(Stored data)
# # # #

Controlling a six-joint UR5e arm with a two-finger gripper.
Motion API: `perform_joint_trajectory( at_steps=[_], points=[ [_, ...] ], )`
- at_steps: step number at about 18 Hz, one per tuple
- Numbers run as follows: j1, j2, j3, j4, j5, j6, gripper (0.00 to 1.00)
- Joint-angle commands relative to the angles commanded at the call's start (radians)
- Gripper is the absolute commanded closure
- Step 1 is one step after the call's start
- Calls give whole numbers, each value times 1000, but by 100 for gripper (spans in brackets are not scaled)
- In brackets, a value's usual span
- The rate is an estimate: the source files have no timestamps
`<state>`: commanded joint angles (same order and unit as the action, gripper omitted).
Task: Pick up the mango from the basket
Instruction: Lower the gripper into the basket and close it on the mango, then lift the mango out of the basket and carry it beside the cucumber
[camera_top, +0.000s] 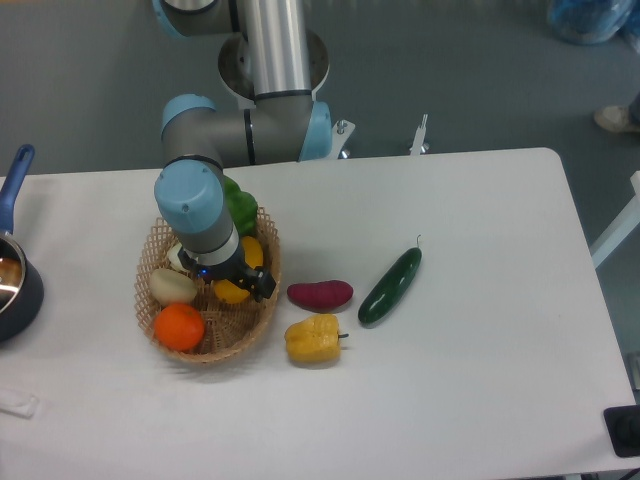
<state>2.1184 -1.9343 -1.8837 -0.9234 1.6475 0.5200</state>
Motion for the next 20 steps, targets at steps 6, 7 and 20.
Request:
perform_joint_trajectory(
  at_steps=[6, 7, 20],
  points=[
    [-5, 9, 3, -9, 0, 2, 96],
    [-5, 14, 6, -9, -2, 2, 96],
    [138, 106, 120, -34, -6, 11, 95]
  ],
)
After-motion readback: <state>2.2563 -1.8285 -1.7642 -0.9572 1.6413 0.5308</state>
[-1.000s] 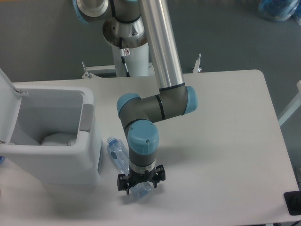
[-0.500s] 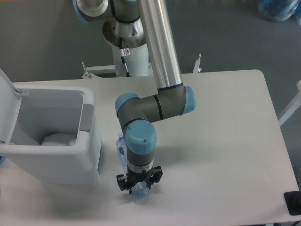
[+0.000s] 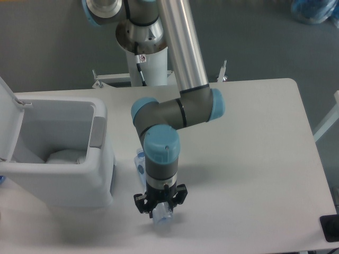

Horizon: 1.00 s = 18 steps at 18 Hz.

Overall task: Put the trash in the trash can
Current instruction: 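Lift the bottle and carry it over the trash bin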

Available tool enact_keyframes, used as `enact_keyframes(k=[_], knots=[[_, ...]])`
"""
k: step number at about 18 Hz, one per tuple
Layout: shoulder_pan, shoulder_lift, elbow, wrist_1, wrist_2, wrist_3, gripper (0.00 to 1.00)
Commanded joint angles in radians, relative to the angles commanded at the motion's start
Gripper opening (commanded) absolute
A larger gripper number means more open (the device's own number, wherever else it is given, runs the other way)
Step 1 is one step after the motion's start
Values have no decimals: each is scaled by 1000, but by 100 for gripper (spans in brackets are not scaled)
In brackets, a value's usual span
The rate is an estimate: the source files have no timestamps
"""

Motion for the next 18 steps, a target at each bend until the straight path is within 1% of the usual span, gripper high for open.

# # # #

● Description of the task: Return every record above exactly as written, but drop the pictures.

● Output:
Controlling a six-joint UR5e arm with a two-finger gripper.
Motion API: `perform_joint_trajectory( at_steps=[_], points=[ [_, ...] ], )`
- at_steps: step number at about 18 Hz, one per tuple
- Numbers run as follows: j1, j2, j3, j4, j5, j6, gripper (0.00 to 1.00)
- Joint-angle commands relative to the angles commanded at the call's start (radians)
- Gripper is the absolute commanded closure
- Step 1 is one step after the call's start
- Calls give whole numbers, each value times 1000, but by 100 for gripper (spans in brackets are not scaled)
- In brackets, a value's usual span
- The rate is an estimate: the source files have no timestamps
`<state>`: commanded joint angles (same order and unit as the action, gripper omitted).
Task: Pick up the mango from the basket
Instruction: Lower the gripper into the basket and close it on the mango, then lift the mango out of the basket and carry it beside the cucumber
[camera_top, +0.000s] 
<state>2.1184 -1.9343 -1.8837 -0.9234 1.6475 0.5200</state>
Motion for the next 20 steps, targets at steps 6, 7 and 20.
Request:
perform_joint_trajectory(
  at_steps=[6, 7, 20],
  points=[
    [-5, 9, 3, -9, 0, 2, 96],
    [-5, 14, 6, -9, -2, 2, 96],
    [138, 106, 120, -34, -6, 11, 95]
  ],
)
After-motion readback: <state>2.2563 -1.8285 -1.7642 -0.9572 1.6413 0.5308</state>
[-1.000s] 
[-0.500s] 
[+0.000s] 

Horizon: 1.00 s = 18 steps at 18 Hz.

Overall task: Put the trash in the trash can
Current instruction: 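Lift the bottle and carry it over the trash bin
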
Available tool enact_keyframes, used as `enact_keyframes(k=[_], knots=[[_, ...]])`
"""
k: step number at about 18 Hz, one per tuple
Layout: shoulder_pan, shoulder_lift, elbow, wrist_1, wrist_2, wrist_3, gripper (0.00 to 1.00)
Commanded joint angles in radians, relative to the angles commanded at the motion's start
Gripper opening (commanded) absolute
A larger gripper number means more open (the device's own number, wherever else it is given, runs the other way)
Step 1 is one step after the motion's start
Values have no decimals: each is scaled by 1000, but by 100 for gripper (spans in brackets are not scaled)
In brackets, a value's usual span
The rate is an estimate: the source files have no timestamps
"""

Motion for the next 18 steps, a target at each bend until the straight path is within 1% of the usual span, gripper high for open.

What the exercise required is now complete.